Vitamin E deficiency plays a significant role in human nutrition, and premature infants lacking vitamin E may develop hemolytic anemia.

bubble_chart Pathogenesis

Vitamin E is a fat-soluble vitamin widely present in foods, with abundant amounts found in vegetable oils, seeds, nuts, egg yolks, and green leafy vegetables. Due to the hydroxyl group on its molecular ring, which can provide hydrogen to bind with free radicals and O^-₂, free radicals have an oxidizing effect on the polyunsaturated fatty acids in cell membrane structures.
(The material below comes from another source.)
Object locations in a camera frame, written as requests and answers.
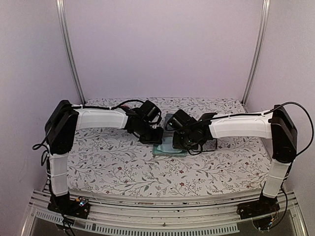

Vitamin E is highly susceptible to oxidation, thereby neutralizing this oxidizing effect, making it an extremely effective antioxidant. In the body, vitamin E works alongside other antioxidants, such as glutathione peroxidase, to maintain the integrity of biological membranes. For example, it protects the unsaturated fatty acids in red blood cell membranes from oxidative damage, preventing red blood cell destruction and hemolysis. It may also play a role in nucleic acid metabolism. The esters formed by the combination of vitamin E and fatty acids lack antioxidant properties. In premature infants, if the diet contains a higher proportion of unsaturated fatty acids, the requirement for vitamin E increases relatively.

Low birth weight infants fed with infant formula containing excessively high levels of polyunsaturated fatty acids show a significantly lower incidence of related conditions when breastfed, as breast milk maintains an appropriate ratio of polyunsaturated fatty acids to vitamin E. Very low birth weight premature infants have poorer absorption of fats and fat-soluble vitamins. Additionally, if iron intake is excessively high, the demand for vitamin E increases accordingly to protect the lipids in cell membranes from oxidation. Vitamin E deficiency can also occur in conditions such as intestinal malabsorption, cystic fibrosis of the pancreas, and biliary obstruction.

bubble_chart Diagnosis

Hemoglobin levels are mostly between 60-100g/L, with reticulocytes grade I elevated. Peripheral blood smears show acanthocytes and contracted red blood cells. Platelet counts may increase. Bone marrow examination reveals multinucleated erythroblasts. Diagnosis is confirmed by measuring plasma vitamin E levels; a level below 12 μmol/L (0.5 mg/dL) supports the diagnosis. After oral vitamin E administration, it remains in the bloodstream for 1-2 days, so plasma levels should be measured at least 3 days after intake. Alternatively, the sensitivity of the patient's red blood cells to hemolysis upon exposure to hydrogen peroxide can be tested to indirectly confirm vitamin E deficiency.

Initially, 10 mg/day can be administered, and after blood changes occur, it can be reduced to 5 mg/day as a maintenance dose. For chronic fat malabsorption or gallbladder stasis, water-soluble vitamin E should be taken orally or administered via intramuscular injection. However, care must be taken not to exceed the dosage, as exceeding 15 mg/kg per day can lead to increased serum creatine kinase activity, elevated urinary creatine excretion, and muscle weakness in pediatric patients. There have been reports of fatalities resulting from intravenous administration at standard doses.

bubble_chart Prevention

The recommended intake of vitamin E for normal infants can be found in Appendix 3 of Chapter 3. For those fed with milk, it is approximately 0.05 mg/d, while for those fed with other foods, it is about 1.5 mg/d. For premature infants weighing less than 1500g and children with fat malabsorption, it is advisable to use water-soluble vitamin E at 5 mg/d to prevent deficiency.